Required action | Every entry should be duplicated verbatim, and no picture may appear in the copy.

(Collected data)
Start of Block

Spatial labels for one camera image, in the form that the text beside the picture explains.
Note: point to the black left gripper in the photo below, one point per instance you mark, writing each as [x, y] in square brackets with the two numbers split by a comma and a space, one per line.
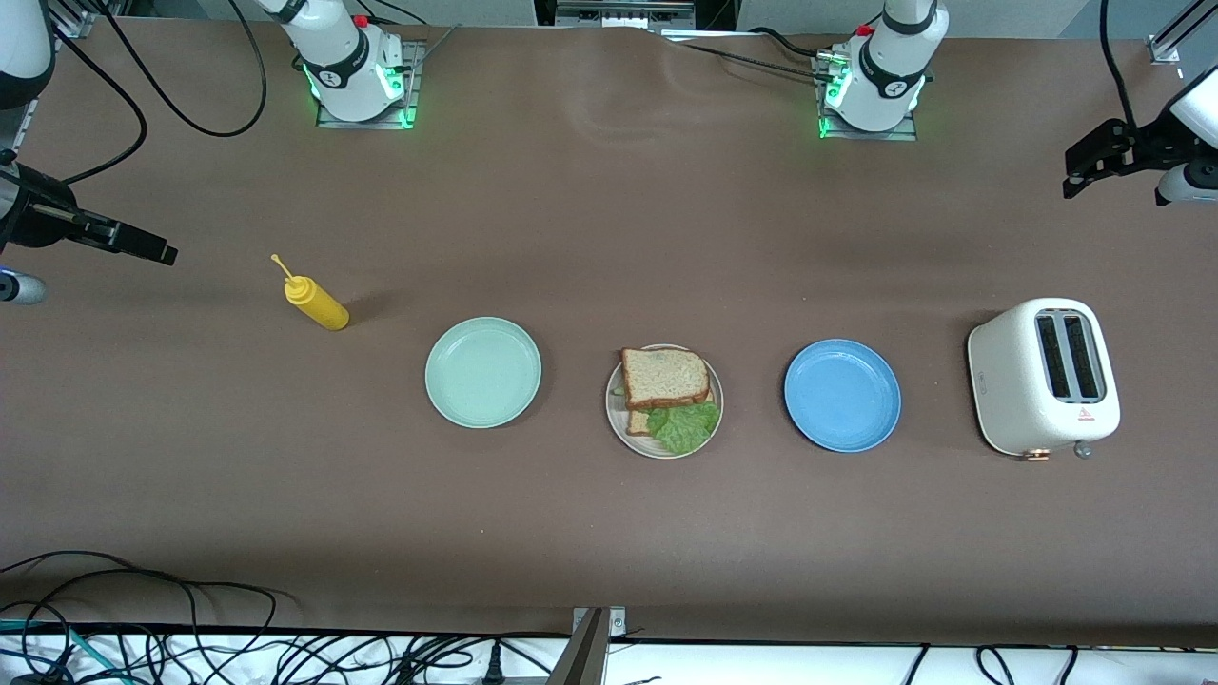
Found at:
[1145, 143]

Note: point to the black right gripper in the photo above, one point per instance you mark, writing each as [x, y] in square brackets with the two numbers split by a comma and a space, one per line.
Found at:
[40, 217]

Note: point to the yellow squeeze bottle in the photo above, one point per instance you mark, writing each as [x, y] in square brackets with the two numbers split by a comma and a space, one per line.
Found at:
[324, 306]

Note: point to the dark crust bread slice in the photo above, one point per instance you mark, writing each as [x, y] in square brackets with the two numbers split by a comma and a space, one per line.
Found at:
[666, 376]

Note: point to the green lettuce leaf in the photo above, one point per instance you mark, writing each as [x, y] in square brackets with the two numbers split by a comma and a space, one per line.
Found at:
[685, 428]

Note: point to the beige plate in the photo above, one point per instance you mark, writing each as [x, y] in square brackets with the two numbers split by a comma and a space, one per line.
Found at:
[618, 419]

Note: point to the light wheat bread slice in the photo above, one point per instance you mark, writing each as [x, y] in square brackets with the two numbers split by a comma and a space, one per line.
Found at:
[638, 421]

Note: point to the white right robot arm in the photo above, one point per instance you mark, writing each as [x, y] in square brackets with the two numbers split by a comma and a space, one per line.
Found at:
[357, 95]

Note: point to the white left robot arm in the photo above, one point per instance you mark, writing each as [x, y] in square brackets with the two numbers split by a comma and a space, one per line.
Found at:
[885, 105]

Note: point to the blue plate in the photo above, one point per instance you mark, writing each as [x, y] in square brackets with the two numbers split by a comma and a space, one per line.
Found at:
[842, 395]

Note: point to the mint green plate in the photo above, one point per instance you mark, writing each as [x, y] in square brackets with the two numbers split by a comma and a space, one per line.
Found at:
[483, 373]

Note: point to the cream white toaster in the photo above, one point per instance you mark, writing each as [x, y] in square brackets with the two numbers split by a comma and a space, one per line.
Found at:
[1009, 381]

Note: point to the brown table cover sheet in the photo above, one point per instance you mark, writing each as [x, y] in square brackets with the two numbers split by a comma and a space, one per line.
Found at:
[609, 238]

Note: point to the black power plug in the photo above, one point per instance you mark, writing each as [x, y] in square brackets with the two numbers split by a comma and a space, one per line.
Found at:
[494, 664]

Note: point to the silver aluminium frame strut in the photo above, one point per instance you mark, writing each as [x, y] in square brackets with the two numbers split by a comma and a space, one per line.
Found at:
[81, 17]
[1175, 43]

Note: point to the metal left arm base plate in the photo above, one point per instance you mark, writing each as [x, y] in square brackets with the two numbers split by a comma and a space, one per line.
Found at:
[904, 135]

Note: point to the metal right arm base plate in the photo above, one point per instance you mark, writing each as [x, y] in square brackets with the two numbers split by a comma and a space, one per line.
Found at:
[412, 90]

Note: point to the grey metal frame piece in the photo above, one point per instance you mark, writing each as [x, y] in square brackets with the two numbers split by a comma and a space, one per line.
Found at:
[623, 14]

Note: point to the grey aluminium camera post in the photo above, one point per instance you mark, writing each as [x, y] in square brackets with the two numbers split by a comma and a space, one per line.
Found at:
[582, 656]

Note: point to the silver post foot bracket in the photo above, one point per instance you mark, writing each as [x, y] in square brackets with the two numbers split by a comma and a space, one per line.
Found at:
[617, 623]

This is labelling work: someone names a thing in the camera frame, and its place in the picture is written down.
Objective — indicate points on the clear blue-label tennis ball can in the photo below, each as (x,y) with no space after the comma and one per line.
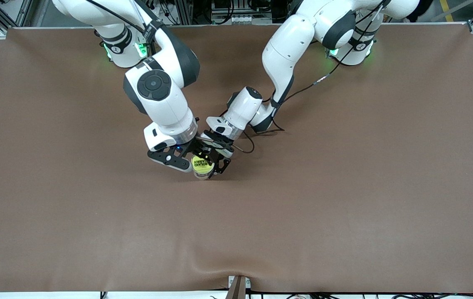
(203,176)

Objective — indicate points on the silver table edge rail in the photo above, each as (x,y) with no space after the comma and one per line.
(228,25)

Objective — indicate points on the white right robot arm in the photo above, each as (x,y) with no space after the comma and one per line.
(161,99)

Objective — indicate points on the brown post with bracket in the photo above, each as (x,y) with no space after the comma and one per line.
(236,290)

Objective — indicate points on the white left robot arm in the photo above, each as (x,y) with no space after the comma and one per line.
(282,54)

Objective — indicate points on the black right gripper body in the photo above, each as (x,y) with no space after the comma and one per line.
(192,147)

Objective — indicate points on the white power strip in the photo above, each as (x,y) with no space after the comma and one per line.
(236,19)

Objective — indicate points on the yellow Roland Garros tennis ball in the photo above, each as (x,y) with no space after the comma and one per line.
(202,165)

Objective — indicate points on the aluminium upright profile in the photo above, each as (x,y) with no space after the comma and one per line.
(184,12)

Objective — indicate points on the brown table mat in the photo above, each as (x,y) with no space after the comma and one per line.
(344,207)

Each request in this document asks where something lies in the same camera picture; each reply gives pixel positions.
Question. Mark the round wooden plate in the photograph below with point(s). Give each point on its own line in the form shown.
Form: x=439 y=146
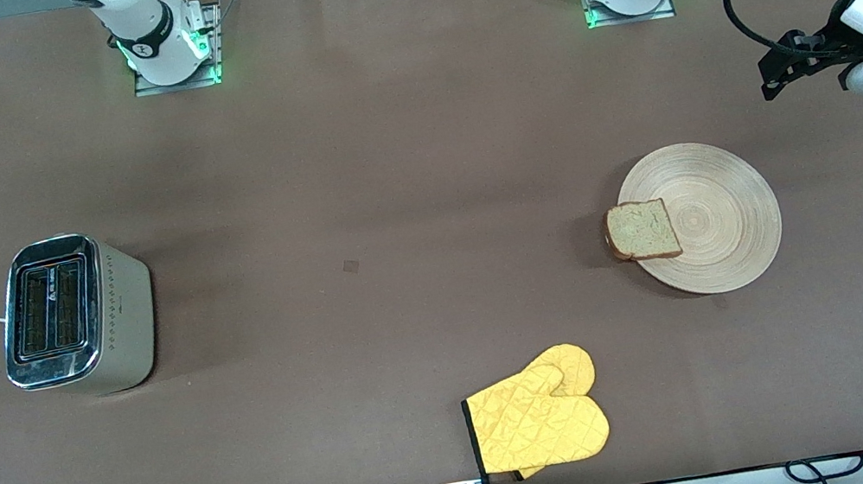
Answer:
x=719 y=229

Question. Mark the brown bread slice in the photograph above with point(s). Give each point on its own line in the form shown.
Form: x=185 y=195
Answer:
x=641 y=229

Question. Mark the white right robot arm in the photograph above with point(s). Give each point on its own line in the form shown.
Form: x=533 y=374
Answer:
x=151 y=35

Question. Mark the silver two-slot toaster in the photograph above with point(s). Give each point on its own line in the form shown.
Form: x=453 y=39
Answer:
x=120 y=320

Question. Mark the yellow quilted oven mitt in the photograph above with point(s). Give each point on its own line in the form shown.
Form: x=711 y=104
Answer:
x=570 y=363
x=533 y=427

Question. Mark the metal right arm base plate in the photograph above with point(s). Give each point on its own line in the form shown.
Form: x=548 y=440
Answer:
x=147 y=89

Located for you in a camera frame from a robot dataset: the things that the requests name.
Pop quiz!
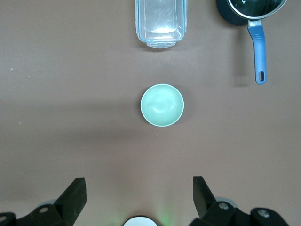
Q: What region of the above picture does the black saucepan with blue handle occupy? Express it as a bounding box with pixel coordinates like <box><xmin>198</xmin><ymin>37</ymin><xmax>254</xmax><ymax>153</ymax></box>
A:
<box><xmin>215</xmin><ymin>0</ymin><xmax>289</xmax><ymax>85</ymax></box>

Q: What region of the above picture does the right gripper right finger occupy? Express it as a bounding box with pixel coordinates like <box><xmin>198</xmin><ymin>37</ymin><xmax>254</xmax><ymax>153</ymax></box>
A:
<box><xmin>189</xmin><ymin>176</ymin><xmax>290</xmax><ymax>226</ymax></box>

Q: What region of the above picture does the green bowl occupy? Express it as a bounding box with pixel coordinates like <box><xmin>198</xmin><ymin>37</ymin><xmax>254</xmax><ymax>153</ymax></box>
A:
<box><xmin>140</xmin><ymin>83</ymin><xmax>185</xmax><ymax>128</ymax></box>

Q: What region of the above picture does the glass saucepan lid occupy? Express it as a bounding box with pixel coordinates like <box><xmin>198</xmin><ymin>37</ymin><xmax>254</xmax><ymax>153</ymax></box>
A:
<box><xmin>227</xmin><ymin>0</ymin><xmax>288</xmax><ymax>20</ymax></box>

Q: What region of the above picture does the clear plastic food container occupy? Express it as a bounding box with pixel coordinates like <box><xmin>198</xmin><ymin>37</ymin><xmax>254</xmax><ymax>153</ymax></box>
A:
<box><xmin>134</xmin><ymin>0</ymin><xmax>188</xmax><ymax>49</ymax></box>

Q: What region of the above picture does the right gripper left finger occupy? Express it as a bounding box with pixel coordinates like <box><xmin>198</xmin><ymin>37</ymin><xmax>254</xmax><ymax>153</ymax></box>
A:
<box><xmin>0</xmin><ymin>178</ymin><xmax>87</xmax><ymax>226</ymax></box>

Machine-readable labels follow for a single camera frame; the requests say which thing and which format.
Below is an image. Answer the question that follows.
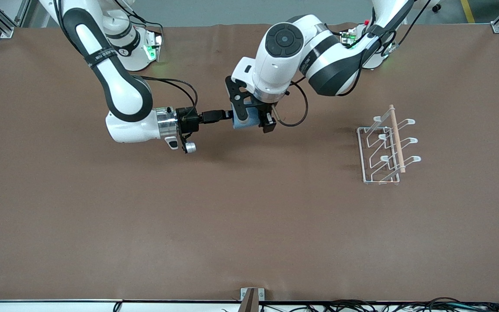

End of Block

Final answer |
Spatial labels for one camera image, in the form that the text beside the picture explains.
Note: point to the black left gripper in the photo below, one point per instance you mark, writing each as [x, y] in square brackets with the two numbers split by a comma and a space, one per line.
Found at:
[1145, 143]

Note: point to the black right gripper in the photo above, one point per instance you mark, writing each as [x, y] in square brackets with the two numbers split by a comma and a space, one per line.
Found at:
[40, 217]

Note: point to the yellow squeeze bottle in the photo above, one point per instance you mark, writing each as [x, y] in square brackets with the two numbers split by a comma and a space, one per line.
Found at:
[324, 306]

Note: point to the dark crust bread slice in the photo above, one point per instance you mark, writing each as [x, y] in square brackets with the two numbers split by a comma and a space, one per line.
Found at:
[666, 376]

Note: point to the green lettuce leaf in the photo above, one point per instance you mark, writing each as [x, y] in square brackets with the two numbers split by a comma and a space, one per line.
Found at:
[685, 428]

Note: point to the beige plate in the photo above, one point per instance you mark, writing each as [x, y] in square brackets with the two numbers split by a comma and a space, one per line.
Found at:
[618, 419]

Note: point to the light wheat bread slice in the photo above, one point per instance you mark, writing each as [x, y] in square brackets with the two numbers split by a comma and a space, one per line.
Found at:
[638, 421]

Note: point to the white right robot arm in the photo above, one point per instance you mark, writing each as [x, y] in square brackets with the two numbers split by a comma and a space, one per line.
Found at:
[357, 95]

Note: point to the white left robot arm in the photo above, one point per instance you mark, writing each as [x, y] in square brackets with the two numbers split by a comma and a space, one per line.
Found at:
[885, 105]

Note: point to the blue plate in the photo above, one point per instance you mark, writing each as [x, y] in square brackets with the two numbers split by a comma and a space, one per line.
Found at:
[842, 395]

Note: point to the mint green plate in the photo above, one point per instance you mark, writing each as [x, y] in square brackets with the two numbers split by a comma and a space, one per line.
Found at:
[483, 373]

Note: point to the cream white toaster in the photo above, one point per instance you mark, writing each as [x, y] in square brackets with the two numbers split by a comma and a space, one per line.
Found at:
[1009, 381]

Note: point to the brown table cover sheet in the photo above, one point per instance you mark, writing each as [x, y] in square brackets with the two numbers split by a comma and a space, one per line.
Found at:
[609, 238]

Note: point to the black power plug in the photo above, one point per instance you mark, writing each as [x, y] in square brackets with the two numbers split by a comma and a space, one per line.
Found at:
[494, 664]

Note: point to the silver aluminium frame strut in the photo above, one point per instance you mark, writing each as [x, y] in square brackets with the two numbers split by a comma and a space, one per line.
Found at:
[81, 17]
[1175, 43]

Note: point to the metal left arm base plate in the photo above, one point per instance you mark, writing each as [x, y] in square brackets with the two numbers split by a comma and a space, one per line.
Found at:
[904, 135]

Note: point to the metal right arm base plate in the photo above, one point per instance you mark, writing each as [x, y] in square brackets with the two numbers split by a comma and a space, one per line.
Found at:
[412, 90]

Note: point to the grey metal frame piece in the photo above, one point per instance you mark, writing each as [x, y] in square brackets with the two numbers split by a comma and a space, one per line.
Found at:
[623, 14]

Note: point to the grey aluminium camera post in the photo above, one point per instance you mark, writing each as [x, y] in square brackets with the two numbers split by a comma and a space, one per line.
Found at:
[582, 656]

Note: point to the silver post foot bracket in the photo above, one point per instance you mark, writing each as [x, y] in square brackets with the two numbers split by a comma and a space, one per line.
Found at:
[617, 623]

This is labelling work: someone names a thing in the camera frame, and its place in the picture is written down.
Objective — indicate points on the clear blue-label tennis ball can in the photo below, each as (x,y) with no space after the comma and one per line.
(203,176)

Objective — indicate points on the silver table edge rail in the photo above, each as (x,y) with no space after the comma and one per line.
(228,25)

Objective — indicate points on the white right robot arm in the photo above, each as (x,y) with no space after the comma and one per line.
(161,99)

Objective — indicate points on the brown post with bracket in the photo above, each as (x,y) with no space after the comma and one per line.
(236,290)

Objective — indicate points on the white left robot arm in the photo above, each as (x,y) with no space after the comma and one per line.
(282,54)

Objective — indicate points on the black right gripper body in the photo above, each as (x,y) with no space after the comma and one per line.
(192,147)

Objective — indicate points on the white power strip in the photo above, each as (x,y) with no space after the comma and one per line.
(236,19)

Objective — indicate points on the yellow Roland Garros tennis ball in the photo above, each as (x,y) with no space after the comma and one per line.
(202,165)

Objective — indicate points on the aluminium upright profile in the photo above, each as (x,y) with no space after the comma and one per line.
(184,12)

Objective — indicate points on the brown table mat in the photo above, each as (x,y) with no space after the comma and one per line.
(344,207)

Each request in this document asks where something lies in the same camera picture; each reply gives pixel positions.
Question. Mark the round wooden plate in the photograph below with point(s). Give each point on its own line in the form shown.
Form: x=439 y=146
Answer:
x=719 y=229

Question. Mark the brown bread slice in the photograph above with point(s). Give each point on its own line in the form shown.
Form: x=185 y=195
Answer:
x=641 y=229

Question. Mark the white right robot arm in the photograph above with point(s). Give each point on its own line in the form shown.
Form: x=533 y=374
Answer:
x=151 y=35

Question. Mark the silver two-slot toaster in the photograph above with point(s). Give each point on its own line in the form shown.
Form: x=453 y=39
Answer:
x=120 y=320

Question. Mark the yellow quilted oven mitt in the photograph above with point(s). Give each point on its own line in the form shown.
Form: x=711 y=104
Answer:
x=570 y=363
x=533 y=427

Question. Mark the metal right arm base plate in the photograph above with point(s). Give each point on its own line in the form shown.
Form: x=548 y=440
Answer:
x=147 y=89

Located for you in a camera frame from a robot dataset: the things that the requests name.
Pop quiz!
Q: What region of the above picture does the black saucepan with blue handle occupy? Express it as a bounding box with pixel coordinates like <box><xmin>198</xmin><ymin>37</ymin><xmax>254</xmax><ymax>153</ymax></box>
A:
<box><xmin>215</xmin><ymin>0</ymin><xmax>289</xmax><ymax>85</ymax></box>

Q: What region of the above picture does the right gripper right finger occupy? Express it as a bounding box with pixel coordinates like <box><xmin>198</xmin><ymin>37</ymin><xmax>254</xmax><ymax>153</ymax></box>
A:
<box><xmin>189</xmin><ymin>176</ymin><xmax>290</xmax><ymax>226</ymax></box>

Q: What region of the above picture does the green bowl occupy? Express it as a bounding box with pixel coordinates like <box><xmin>198</xmin><ymin>37</ymin><xmax>254</xmax><ymax>153</ymax></box>
A:
<box><xmin>140</xmin><ymin>83</ymin><xmax>185</xmax><ymax>128</ymax></box>

Q: What region of the above picture does the glass saucepan lid occupy? Express it as a bounding box with pixel coordinates like <box><xmin>198</xmin><ymin>37</ymin><xmax>254</xmax><ymax>153</ymax></box>
A:
<box><xmin>227</xmin><ymin>0</ymin><xmax>288</xmax><ymax>20</ymax></box>

Q: What region of the above picture does the clear plastic food container occupy? Express it as a bounding box with pixel coordinates like <box><xmin>198</xmin><ymin>37</ymin><xmax>254</xmax><ymax>153</ymax></box>
A:
<box><xmin>134</xmin><ymin>0</ymin><xmax>188</xmax><ymax>49</ymax></box>

Q: What region of the above picture does the right gripper left finger occupy? Express it as a bounding box with pixel coordinates like <box><xmin>198</xmin><ymin>37</ymin><xmax>254</xmax><ymax>153</ymax></box>
A:
<box><xmin>0</xmin><ymin>178</ymin><xmax>87</xmax><ymax>226</ymax></box>

Machine-readable labels follow for a single camera frame; the requests say which thing and which format.
Below is an image. Answer the question that follows.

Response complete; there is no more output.